Copy verbatim the material from its first line to the line that holds "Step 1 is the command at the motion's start", including that line.

▸ **PROVIDED MATERIAL**:
Segment Open

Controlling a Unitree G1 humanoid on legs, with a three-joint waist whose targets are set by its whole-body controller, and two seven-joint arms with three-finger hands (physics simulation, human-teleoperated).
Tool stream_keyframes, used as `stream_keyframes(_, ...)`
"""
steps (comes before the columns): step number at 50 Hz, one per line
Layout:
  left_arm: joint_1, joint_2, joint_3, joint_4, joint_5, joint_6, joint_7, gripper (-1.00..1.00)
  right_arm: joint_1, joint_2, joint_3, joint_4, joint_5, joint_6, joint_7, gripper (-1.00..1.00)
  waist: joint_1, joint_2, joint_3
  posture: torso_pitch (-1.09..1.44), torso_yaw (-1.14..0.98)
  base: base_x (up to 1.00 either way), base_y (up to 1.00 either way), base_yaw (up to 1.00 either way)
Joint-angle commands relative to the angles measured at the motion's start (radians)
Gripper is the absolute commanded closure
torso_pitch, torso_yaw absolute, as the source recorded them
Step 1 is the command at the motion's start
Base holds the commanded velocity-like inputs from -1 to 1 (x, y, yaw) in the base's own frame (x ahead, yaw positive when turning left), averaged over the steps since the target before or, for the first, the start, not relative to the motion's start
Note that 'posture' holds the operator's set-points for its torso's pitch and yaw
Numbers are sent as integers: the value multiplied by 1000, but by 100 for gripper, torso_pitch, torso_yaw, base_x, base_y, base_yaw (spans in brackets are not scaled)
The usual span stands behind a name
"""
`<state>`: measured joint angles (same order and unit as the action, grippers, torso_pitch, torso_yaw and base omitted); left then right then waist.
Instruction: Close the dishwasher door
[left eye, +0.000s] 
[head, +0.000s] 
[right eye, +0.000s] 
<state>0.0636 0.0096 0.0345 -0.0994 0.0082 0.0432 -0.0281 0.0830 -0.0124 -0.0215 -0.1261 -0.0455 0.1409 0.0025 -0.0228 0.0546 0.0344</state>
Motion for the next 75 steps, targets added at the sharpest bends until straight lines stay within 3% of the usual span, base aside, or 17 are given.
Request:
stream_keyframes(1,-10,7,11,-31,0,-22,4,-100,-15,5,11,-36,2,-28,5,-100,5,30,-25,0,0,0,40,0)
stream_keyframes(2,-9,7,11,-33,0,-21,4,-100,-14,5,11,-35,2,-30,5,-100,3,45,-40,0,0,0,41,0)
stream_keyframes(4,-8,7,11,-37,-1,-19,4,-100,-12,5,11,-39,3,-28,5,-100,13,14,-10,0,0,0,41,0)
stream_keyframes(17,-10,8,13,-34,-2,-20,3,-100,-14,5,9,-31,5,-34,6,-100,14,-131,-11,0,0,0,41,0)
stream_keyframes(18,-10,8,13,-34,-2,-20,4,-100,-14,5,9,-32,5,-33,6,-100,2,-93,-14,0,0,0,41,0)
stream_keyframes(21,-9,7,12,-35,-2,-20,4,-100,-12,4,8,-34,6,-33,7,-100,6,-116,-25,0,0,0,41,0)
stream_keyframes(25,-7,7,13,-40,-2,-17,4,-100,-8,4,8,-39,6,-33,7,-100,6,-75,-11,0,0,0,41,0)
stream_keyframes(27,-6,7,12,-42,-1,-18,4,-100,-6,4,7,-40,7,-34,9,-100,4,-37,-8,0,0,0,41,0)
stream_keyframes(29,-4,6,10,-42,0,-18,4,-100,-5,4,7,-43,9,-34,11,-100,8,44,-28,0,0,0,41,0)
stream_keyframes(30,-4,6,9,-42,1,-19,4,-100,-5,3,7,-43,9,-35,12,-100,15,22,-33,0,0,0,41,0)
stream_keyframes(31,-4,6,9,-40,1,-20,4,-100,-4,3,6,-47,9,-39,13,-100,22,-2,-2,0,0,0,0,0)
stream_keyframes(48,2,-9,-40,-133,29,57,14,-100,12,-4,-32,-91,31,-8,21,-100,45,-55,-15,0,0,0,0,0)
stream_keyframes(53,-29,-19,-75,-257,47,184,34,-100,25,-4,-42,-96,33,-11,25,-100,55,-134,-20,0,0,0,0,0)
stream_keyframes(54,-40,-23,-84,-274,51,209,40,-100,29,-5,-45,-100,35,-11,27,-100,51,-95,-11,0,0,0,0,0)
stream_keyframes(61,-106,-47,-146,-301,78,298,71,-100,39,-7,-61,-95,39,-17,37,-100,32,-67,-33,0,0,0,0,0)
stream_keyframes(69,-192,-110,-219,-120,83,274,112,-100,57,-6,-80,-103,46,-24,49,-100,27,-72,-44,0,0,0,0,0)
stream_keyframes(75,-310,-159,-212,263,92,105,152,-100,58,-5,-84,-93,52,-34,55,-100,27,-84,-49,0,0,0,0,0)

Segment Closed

▸ **ANSWER TO THIS EXERCISE**:
Controlling a Unitree G1 humanoid on legs, with a three-joint waist whose targets are set by its whole-body controller, and two seven-joint arms with three-finger hands (physics simulation, human-teleoperated).
Tool stream_keyframes, used as `stream_keyframes(_, ...)`
"""
steps (comes before the columns): step number at 50 Hz, one per line
Layout:
  left_arm: joint_1, joint_2, joint_3, joint_4, joint_5, joint_6, joint_7, gripper (-1.00..1.00)
  right_arm: joint_1, joint_2, joint_3, joint_4, joint_5, joint_6, joint_7, gripper (-1.00..1.00)
  waist: joint_1, joint_2, joint_3
  posture: torso_pitch (-1.09..1.44), torso_yaw (-1.14..0.98)
  base: base_x (up to 1.00 either way), base_y (up to 1.00 either way), base_yaw (up to 1.00 either way)
Joint-angle commands relative to the angles measured at the motion's start (radians)
Gripper is the absolute commanded closure
torso_pitch, torso_yaw absolute, as the source recorded them
Step 1 is the command at the motion's start

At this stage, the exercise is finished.